▸ TASK GOAL
Set the data down again, word for word, as it appears below.
━━━ MATERIAL PROVIDED
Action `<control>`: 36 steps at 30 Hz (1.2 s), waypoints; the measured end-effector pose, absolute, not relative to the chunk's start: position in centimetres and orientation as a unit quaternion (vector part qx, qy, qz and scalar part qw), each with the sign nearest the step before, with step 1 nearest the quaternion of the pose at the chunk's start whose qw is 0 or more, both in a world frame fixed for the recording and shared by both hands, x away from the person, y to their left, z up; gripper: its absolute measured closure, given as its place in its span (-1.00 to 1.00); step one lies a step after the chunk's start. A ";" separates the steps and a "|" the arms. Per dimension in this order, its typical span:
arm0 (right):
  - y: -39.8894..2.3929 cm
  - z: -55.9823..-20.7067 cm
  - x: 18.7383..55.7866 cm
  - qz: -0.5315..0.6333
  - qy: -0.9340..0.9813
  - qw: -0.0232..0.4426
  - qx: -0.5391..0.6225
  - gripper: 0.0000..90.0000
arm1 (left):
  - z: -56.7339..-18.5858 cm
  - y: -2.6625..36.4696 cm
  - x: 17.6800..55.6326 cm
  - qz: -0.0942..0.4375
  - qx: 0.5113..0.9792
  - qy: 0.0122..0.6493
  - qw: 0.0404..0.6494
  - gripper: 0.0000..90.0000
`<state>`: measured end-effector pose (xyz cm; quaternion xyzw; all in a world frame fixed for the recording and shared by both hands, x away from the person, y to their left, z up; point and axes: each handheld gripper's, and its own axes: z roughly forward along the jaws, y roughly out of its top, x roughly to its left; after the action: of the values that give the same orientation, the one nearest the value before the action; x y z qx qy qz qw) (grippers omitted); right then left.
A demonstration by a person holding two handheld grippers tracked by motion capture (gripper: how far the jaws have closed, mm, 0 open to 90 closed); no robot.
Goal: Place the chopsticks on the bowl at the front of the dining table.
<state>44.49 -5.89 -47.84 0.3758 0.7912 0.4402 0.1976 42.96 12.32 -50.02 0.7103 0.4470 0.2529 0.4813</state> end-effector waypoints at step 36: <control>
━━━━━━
▸ SOLUTION
Action `<control>`: 36 steps at 30 Hz (1.2 s), waypoints; the measured end-effector pose, absolute, not relative to the chunk's start: position in centimetres and orientation as a unit quaternion (vector part qx, qy, qz and scalar part qw), each with the sign nearest the step before, with step 1 nearest the quaternion of the pose at the chunk's start whose qw is 0 or more, both in a world frame fixed for the recording and shared by both hands, x away from the person, y to their left, z up; gripper: its absolute measured closure, given as its place in its span (-1.00 to 1.00); step one lies a step after the chunk's start. A ";" separates the steps and a "|" the arms. Per dimension in this order, its typical span:
arm0 (right):
  - y: -39.8894..2.3929 cm
  - z: -55.9823..-20.7067 cm
  - x: 18.7383..55.7866 cm
  - qz: -0.5315..0.6333
  - qy: -0.9340..0.9813
  - qw: -0.0232..0.4426
  - qx: -0.5391..0.6225
  - gripper: 0.0000..90.0000
arm1 (left):
  - z: -56.7339..-18.5858 cm
  - y: -2.6625..36.4696 cm
  - x: 17.6800..55.6326 cm
  - qz: -0.0942..0.4375
  - qx: 0.5113..0.9792
  - qy: 0.0122..0.6493
  - qw: 0.0404..0.6494
  - gripper: 0.0000..90.0000
`<state>`: measured end-effector pose (xyz cm; quaternion xyzw; all in a world frame fixed for the recording and shared by both hands, x away from the person, y to their left, z up; point and axes: each handheld gripper's, and its own axes: z roughly forward along the jaws, y roughly out of its top, x roughly to its left; after the action: of the values that give the same orientation, the one nearest the value before the action; x y z qx qy qz qw) (grippers omitted); right then left.
A demonstration by a person holding two handheld grippers tracked by motion capture (gripper: how far the jaws have closed, mm, 0 open to 90 closed); no robot.
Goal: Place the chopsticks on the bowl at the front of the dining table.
<state>44.49 -5.89 -47.84 0.3758 0.7912 0.4402 0.1976 42.96 12.32 -50.02 0.7103 0.4470 0.2529 0.4813</state> end-effector waypoints at step 36: <control>

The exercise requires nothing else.